The AdaBoost(MLP) has lower HR compared to CFS for smaller positive temperature thresholds from > 0.0 °C to > 2.5 °C but performs better than the CFS model for thresholds above 3.0 °C (Fig. 3a). For a threshold of > 3.0 °C, the AdaBoost(MLP) model has 35 hits, 87 misses, 18 false alarms and 403 correct rejections, with a HR value of 0.286 and FAR value of 0.03 whereas the CFS model has 35 hits, 87 misses, 21 false alarms and 397 correct rejection with a HR of 0.286 and FAR of 0.05. For threshold > 4.0 °C the AdaBoost(MLP) has HR of 0.16 ( 9 hits and 47 misses) and FAR of 0.02 (13 false alarms and 471 correct rejections) whereas CFS has HR of 0.07 (4 hits and 52 misses) and FAR of 0.01 (7 false alarm and 477 correct rejection) (Fig. 3a). These indicate the AdaBoost(MLP) does slightly better than CFS in predicting the extreme positive Tmax anomalies over India in April. The AdaBoost(MLP) has a large bias in predicting extreme negative Tmax anomalies over India (Fig. 2c) which is also reflected in the plot of HR vs FAR for the negative Tmax anomalies (Fig. 3b). The HR is comparable to FAR for all the ranges of thresholds for the negative Tmax anomalies of the AdaBoost(MLP) model indicating the model has no skill in predicting the negative Tmax anomalies in April. The CFS model has higher HR compared to FAR for all the ranges of negative temperature anomalies (Fig. 3b).
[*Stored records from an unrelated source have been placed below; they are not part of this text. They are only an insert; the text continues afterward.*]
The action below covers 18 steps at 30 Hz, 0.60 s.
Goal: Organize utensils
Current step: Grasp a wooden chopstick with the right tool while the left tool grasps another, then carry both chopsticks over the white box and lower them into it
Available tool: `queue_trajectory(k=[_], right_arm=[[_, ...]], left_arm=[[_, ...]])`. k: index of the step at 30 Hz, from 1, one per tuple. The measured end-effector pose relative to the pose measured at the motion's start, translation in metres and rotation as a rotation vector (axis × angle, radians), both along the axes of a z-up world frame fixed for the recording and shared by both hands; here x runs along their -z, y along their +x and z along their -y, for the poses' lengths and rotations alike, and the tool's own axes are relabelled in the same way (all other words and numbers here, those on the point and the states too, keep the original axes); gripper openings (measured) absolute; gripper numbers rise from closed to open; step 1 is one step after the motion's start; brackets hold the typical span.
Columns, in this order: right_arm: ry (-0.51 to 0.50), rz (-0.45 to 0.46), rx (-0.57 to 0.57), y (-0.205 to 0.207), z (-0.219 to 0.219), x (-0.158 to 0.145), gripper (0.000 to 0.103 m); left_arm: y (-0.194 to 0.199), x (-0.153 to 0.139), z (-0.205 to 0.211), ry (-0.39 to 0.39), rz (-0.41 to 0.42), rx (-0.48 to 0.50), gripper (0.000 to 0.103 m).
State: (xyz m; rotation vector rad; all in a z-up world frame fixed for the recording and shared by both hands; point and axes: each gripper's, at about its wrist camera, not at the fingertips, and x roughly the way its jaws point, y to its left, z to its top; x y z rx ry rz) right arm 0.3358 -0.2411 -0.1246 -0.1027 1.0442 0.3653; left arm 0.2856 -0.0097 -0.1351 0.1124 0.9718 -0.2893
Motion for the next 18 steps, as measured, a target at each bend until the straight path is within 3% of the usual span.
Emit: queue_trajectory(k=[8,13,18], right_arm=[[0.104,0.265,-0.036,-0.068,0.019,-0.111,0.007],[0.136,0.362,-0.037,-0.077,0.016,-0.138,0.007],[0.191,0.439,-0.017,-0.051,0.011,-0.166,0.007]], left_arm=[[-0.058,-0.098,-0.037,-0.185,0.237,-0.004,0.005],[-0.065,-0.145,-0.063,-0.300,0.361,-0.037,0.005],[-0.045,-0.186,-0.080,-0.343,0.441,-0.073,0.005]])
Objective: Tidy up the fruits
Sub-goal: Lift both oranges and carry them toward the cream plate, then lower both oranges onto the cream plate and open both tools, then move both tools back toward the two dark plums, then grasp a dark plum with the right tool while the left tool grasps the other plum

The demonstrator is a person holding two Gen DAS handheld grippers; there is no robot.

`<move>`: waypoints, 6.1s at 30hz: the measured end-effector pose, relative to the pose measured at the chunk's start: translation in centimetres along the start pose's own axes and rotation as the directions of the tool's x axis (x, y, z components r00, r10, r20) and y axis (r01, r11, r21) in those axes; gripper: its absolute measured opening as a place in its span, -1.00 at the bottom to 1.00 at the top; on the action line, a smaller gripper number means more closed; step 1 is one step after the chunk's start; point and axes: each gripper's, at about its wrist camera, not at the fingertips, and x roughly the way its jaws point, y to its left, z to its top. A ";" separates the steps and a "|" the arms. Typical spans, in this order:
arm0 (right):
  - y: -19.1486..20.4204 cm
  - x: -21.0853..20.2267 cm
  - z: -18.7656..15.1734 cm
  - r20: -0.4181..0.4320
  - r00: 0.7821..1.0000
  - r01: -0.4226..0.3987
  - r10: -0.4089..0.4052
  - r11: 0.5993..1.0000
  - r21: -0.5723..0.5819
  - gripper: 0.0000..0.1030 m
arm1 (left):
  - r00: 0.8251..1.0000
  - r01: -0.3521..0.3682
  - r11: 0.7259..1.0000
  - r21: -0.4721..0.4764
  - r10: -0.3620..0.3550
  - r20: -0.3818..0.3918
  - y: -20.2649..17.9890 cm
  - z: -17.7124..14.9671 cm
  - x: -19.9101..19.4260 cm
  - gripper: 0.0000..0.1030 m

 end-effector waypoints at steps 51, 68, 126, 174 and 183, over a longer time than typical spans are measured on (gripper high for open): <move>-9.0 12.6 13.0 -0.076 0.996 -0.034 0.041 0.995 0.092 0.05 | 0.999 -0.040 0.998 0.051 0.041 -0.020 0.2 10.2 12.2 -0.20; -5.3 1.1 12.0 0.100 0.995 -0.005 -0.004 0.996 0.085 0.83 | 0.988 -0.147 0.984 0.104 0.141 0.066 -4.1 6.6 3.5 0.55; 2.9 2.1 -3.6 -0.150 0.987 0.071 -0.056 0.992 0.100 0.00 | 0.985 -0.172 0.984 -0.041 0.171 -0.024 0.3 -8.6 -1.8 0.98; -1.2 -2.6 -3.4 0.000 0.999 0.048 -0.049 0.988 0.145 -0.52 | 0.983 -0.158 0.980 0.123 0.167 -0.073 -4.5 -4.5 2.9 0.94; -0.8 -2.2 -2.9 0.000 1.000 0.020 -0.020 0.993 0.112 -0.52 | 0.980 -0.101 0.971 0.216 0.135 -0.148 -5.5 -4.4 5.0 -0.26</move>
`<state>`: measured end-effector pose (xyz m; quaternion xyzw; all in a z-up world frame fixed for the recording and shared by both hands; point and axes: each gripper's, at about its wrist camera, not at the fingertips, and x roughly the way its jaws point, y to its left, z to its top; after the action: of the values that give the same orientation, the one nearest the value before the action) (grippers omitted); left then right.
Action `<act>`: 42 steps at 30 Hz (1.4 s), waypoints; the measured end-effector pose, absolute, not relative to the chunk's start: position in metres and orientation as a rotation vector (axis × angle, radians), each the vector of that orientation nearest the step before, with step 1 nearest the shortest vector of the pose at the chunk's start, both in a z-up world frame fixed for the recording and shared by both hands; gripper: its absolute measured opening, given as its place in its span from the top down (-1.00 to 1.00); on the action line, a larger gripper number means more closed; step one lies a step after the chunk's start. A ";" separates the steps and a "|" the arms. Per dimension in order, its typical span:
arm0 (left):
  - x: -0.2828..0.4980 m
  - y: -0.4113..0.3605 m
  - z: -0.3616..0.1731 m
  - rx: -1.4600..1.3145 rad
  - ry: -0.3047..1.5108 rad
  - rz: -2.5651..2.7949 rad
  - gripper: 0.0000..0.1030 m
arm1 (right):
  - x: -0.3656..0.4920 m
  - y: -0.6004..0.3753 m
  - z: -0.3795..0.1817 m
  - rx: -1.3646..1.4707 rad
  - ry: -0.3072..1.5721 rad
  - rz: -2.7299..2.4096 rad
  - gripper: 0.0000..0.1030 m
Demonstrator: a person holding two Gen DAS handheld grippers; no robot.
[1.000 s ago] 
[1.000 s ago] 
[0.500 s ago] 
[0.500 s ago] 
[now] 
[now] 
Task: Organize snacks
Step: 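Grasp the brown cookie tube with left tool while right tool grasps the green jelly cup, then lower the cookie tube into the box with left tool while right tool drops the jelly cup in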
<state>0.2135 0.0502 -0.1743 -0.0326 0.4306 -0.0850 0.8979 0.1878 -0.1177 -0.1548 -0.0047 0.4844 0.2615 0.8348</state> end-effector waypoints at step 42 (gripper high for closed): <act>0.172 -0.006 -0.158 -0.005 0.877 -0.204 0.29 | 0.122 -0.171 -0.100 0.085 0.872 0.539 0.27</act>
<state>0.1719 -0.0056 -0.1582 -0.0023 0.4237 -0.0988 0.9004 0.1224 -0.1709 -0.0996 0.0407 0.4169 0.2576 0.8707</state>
In May, over Reg1, the CFS has higher HR compared to AdaBoost(MLP) for the positive Tmax anomalies for the thresholds from > 0.0 °C to > 3.0 °C (Fig. 3c). However for the thresholds > 3.5 °C and > 4.0 °C the AdaBoost(MLP) has higher HR compared to the CFS reforecast predictions along with higher FAR (Fig. 3c). For threshold > 3.5 °C, AdaBoost(MLP) has HR of 0.12 (8 hits and 57 misses) and FAR of 0.02 (14 false alarm and 479 correct rejection) whereas CFS has HR of 0.11 (7 hits, 58 misses) and FAR of 0.004 (2 false alarm and 491 correct rejection). The AdaBoost(MLP) has an HR of 0.12 (4 hits and 28 misses) and FAR of 0.02 (10 false alarms and 516 correct rejections) and CFS has an HR of 0.06 (2 hits and 30 misses) and FAR of 0.004 (2 false alarm and 524 correct rejection) for threshold > 4 °C (Fig. 3c). The results indicate the performance of CFS and AdaBoost(MLP) is comparable in predicting the extreme positive temperature anomalies though AdaBoost(MLP) has a slightly higher number of false alarms compared to CFS. Both CFS and AdaBoost(MLP) have higher HR compared to FAR over all the thresholds in the predicted negative Tmax anomalies with CFS reforecast performing better with higher HR and lower FAR compared to AdaBoost(MLP) predictions (Fig. 3d).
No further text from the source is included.